> _What the task asks_
Within the listing, how many lines hold the word "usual"? Give the number by itself.
- - - -
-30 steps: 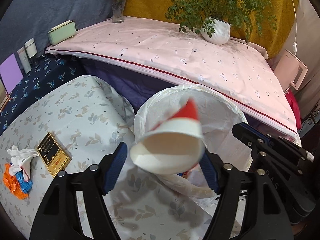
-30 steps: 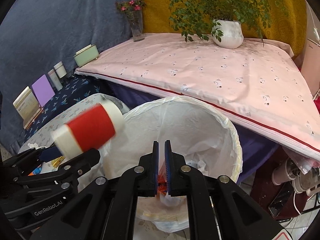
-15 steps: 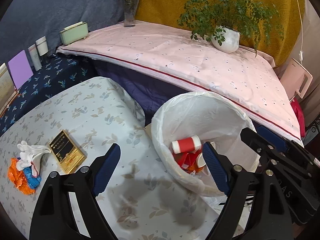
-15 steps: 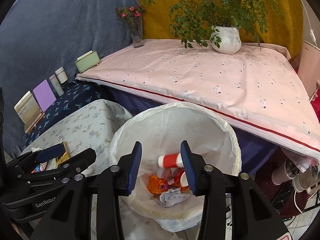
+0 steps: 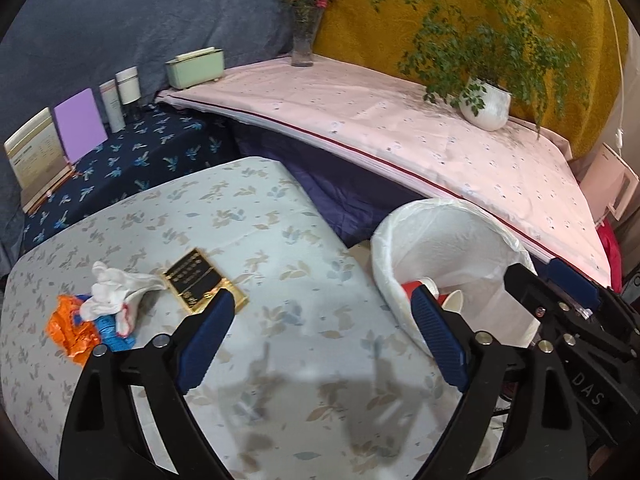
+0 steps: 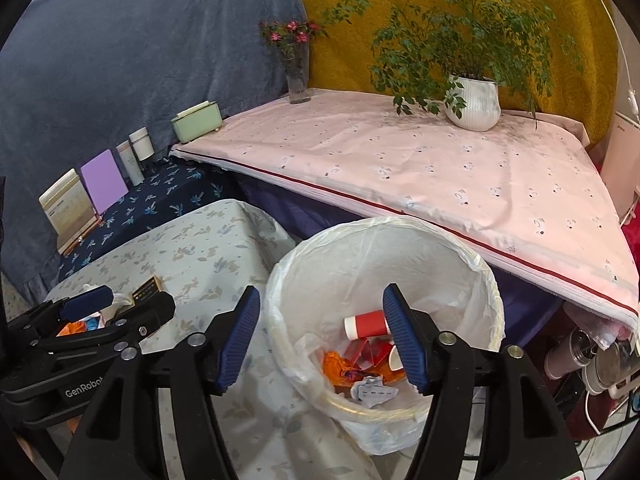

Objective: Collect trash
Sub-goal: 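Move both tools back over the orange bag and white gloves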

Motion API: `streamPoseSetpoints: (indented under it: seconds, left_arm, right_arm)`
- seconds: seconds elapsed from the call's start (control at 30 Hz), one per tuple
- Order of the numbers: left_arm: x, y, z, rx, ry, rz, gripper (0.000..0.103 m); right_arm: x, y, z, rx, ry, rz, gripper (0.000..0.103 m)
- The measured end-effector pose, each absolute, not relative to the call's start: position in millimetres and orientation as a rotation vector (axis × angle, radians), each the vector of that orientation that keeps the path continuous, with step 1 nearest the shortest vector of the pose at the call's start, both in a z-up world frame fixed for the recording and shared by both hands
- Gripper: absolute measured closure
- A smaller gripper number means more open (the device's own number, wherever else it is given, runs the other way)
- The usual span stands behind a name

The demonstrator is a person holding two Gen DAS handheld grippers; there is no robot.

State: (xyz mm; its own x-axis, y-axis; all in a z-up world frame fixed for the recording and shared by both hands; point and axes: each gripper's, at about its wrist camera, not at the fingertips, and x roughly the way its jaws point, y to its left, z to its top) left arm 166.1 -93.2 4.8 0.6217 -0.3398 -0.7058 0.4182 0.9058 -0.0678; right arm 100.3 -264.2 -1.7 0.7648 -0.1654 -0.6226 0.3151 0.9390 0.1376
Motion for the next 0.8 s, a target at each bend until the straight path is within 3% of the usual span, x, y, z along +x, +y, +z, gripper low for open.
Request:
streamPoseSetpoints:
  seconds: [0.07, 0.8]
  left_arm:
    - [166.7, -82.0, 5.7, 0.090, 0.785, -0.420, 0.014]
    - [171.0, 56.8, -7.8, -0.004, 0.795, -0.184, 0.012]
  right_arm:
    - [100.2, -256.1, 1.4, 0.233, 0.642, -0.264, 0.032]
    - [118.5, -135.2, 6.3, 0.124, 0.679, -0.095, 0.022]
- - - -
> _Result below_
2